Regarding the Hub’s June 18 editorial, “GOP could seize climate, stay true,” I wish to comment on several of the points and comments.
First, the Green New Deal is a resolution outlining one Congress person’s view of future economic and environmental programs. The Hub erroneously states that the Green New Deal resolution will “Reduce greenhouse gases by eliminating cattle ranching.” The resolution does not say that. What it does say is that one of the goals is: “(G) working collaboratively with farmers and ranchers in the United States to remove pollution and greenhouse gas emissions from the agricultural sector as much as is technologically feasible, including: (i) by supporting family farming; (ii) by investing in sustainable farming and land use practices that increase soil health; and (iii) by building a more sustainable food system that ensures universal access to healthy food;
One can interpret “technologically feasible” in a variety of ways, but the Hub’s choice to go directly to the scariest and most politically charged interpretation is unfortunate, divisive and continues to spread this bit of political bait. Perhaps a more thoughtful perspective would be less inflammatory.
Second, the Hub suggests that the Energy Innovation and Carbon Dividend Act is an attractive proposal and reflects the general Republican values of private sector involvement and strong economic principles. I am in complete agreement with the Hub’s position. The act, if given the chance, may well represent the core of future bipartisan legislation that can effectively address our climate issues.
But I also believe it is important to note that the EICD Act was introduced in the House in late January 2019 by Rep. Theodore Deutch, R-Fla., and referred to the Ways and Means, Energy and Commerce, Foreign Affairs Committee. The bill currently has 46 cosponsors: 45 Democrats and one Republican. Seems there might be a bit of work to do for the Hub’s high hopes for Republican leadership on climate change. Perhaps the Hub could ask our Nebraska congressional delegation — three representatives and two senators — how they will take leadership roles on climate change legislation and what their view of the EICD Act is.

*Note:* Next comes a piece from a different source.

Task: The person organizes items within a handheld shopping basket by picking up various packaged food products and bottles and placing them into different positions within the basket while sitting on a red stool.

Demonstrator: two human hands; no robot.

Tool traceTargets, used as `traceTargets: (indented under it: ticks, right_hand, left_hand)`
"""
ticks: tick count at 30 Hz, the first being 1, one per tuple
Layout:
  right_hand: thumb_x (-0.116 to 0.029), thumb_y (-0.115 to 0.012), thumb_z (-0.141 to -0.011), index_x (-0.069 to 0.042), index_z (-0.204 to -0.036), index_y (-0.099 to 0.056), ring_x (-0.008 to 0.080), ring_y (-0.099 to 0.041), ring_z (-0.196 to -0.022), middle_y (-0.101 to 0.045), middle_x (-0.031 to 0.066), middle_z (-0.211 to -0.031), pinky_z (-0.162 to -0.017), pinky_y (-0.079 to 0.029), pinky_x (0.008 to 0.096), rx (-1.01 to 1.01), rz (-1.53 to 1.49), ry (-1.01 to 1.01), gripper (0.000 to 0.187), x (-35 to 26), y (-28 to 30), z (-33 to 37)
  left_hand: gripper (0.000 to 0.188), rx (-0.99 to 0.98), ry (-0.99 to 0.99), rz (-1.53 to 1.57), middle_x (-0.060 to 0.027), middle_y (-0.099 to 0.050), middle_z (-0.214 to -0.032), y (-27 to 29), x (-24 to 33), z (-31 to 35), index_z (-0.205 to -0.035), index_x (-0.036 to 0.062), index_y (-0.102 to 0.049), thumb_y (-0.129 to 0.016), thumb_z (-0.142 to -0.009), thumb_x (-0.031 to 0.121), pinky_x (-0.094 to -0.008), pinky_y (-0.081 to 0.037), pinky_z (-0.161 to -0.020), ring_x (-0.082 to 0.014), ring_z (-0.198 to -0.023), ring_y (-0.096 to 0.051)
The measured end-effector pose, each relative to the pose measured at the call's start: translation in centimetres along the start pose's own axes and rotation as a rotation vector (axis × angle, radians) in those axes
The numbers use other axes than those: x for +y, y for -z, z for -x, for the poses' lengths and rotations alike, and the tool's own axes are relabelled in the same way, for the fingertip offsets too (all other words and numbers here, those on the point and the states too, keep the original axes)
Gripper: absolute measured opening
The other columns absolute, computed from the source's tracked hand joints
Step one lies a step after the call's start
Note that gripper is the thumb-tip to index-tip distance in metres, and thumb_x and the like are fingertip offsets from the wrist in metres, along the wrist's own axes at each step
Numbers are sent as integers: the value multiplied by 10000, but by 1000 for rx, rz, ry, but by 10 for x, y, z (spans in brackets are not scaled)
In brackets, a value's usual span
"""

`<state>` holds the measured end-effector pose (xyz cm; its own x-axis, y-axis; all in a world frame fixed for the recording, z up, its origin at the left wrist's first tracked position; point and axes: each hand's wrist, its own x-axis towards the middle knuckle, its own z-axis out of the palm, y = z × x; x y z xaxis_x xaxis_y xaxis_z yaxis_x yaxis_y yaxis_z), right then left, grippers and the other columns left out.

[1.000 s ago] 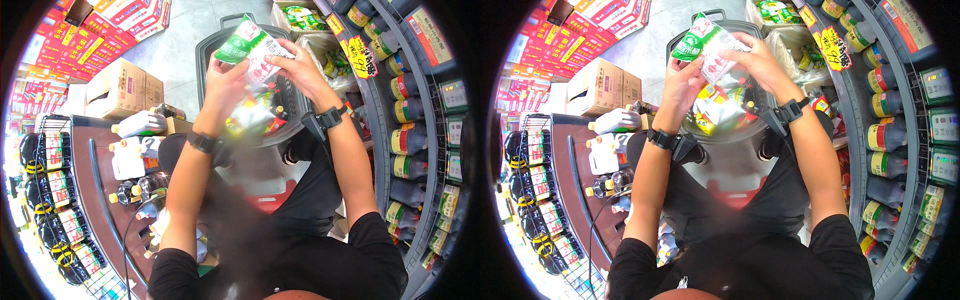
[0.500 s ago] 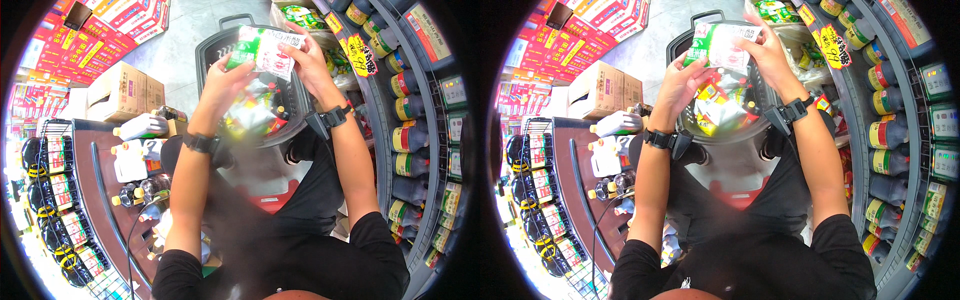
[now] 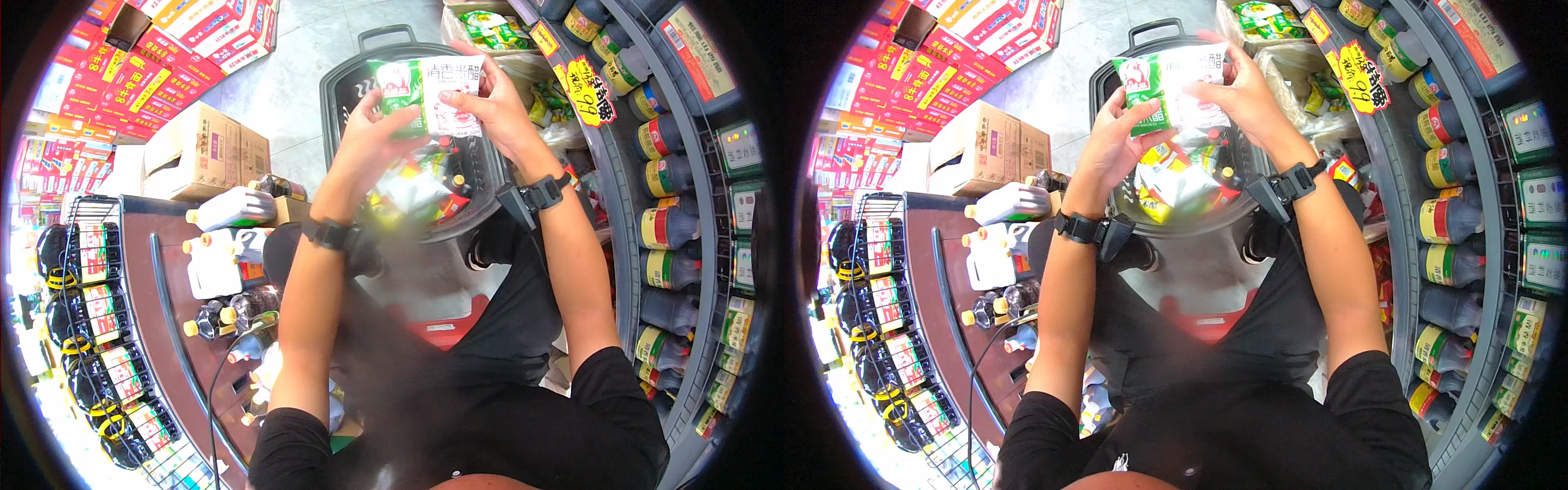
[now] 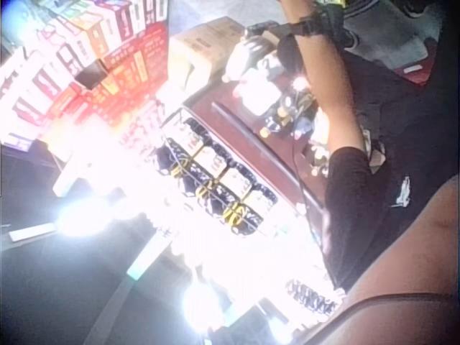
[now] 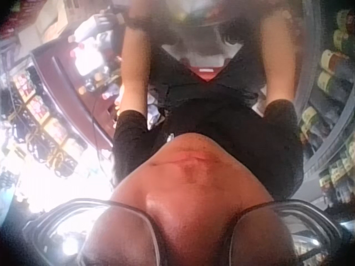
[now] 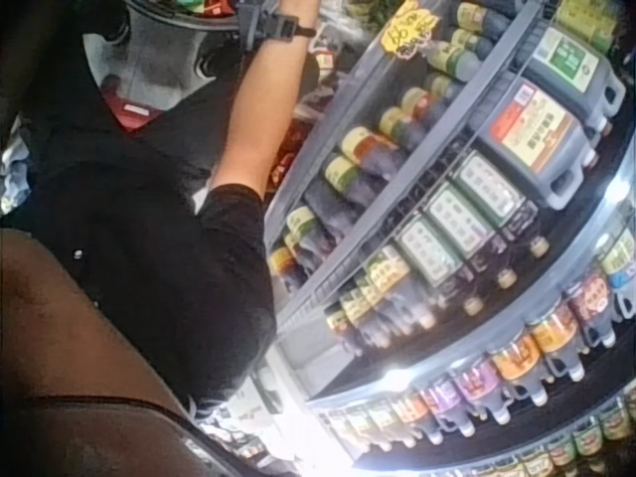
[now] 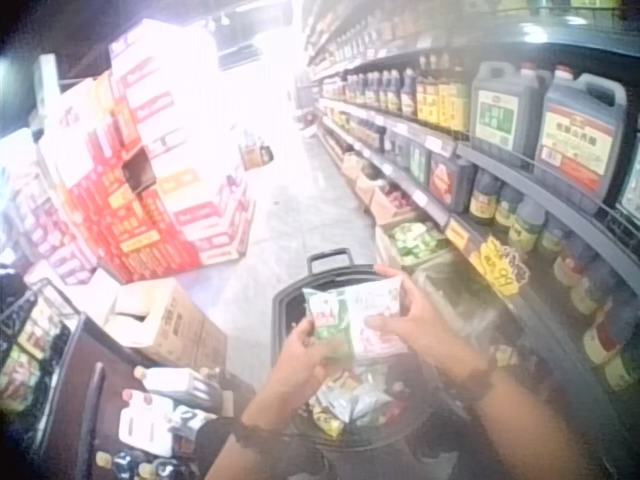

It is unfortunate that the Hub’s perspective on the means that are necessary for us to move forward in the climate debate are dependent on solutions proposed and supported by a specific political party. What we must have are effective actions and policies, independent of political static, to mitigate and reduce climate change — period! Climate change is not political. It is not a spitting contest. Who cares which party’s leadership realizes that they have a moral obligation to the future and begin acting like grown-ups and do the right thing?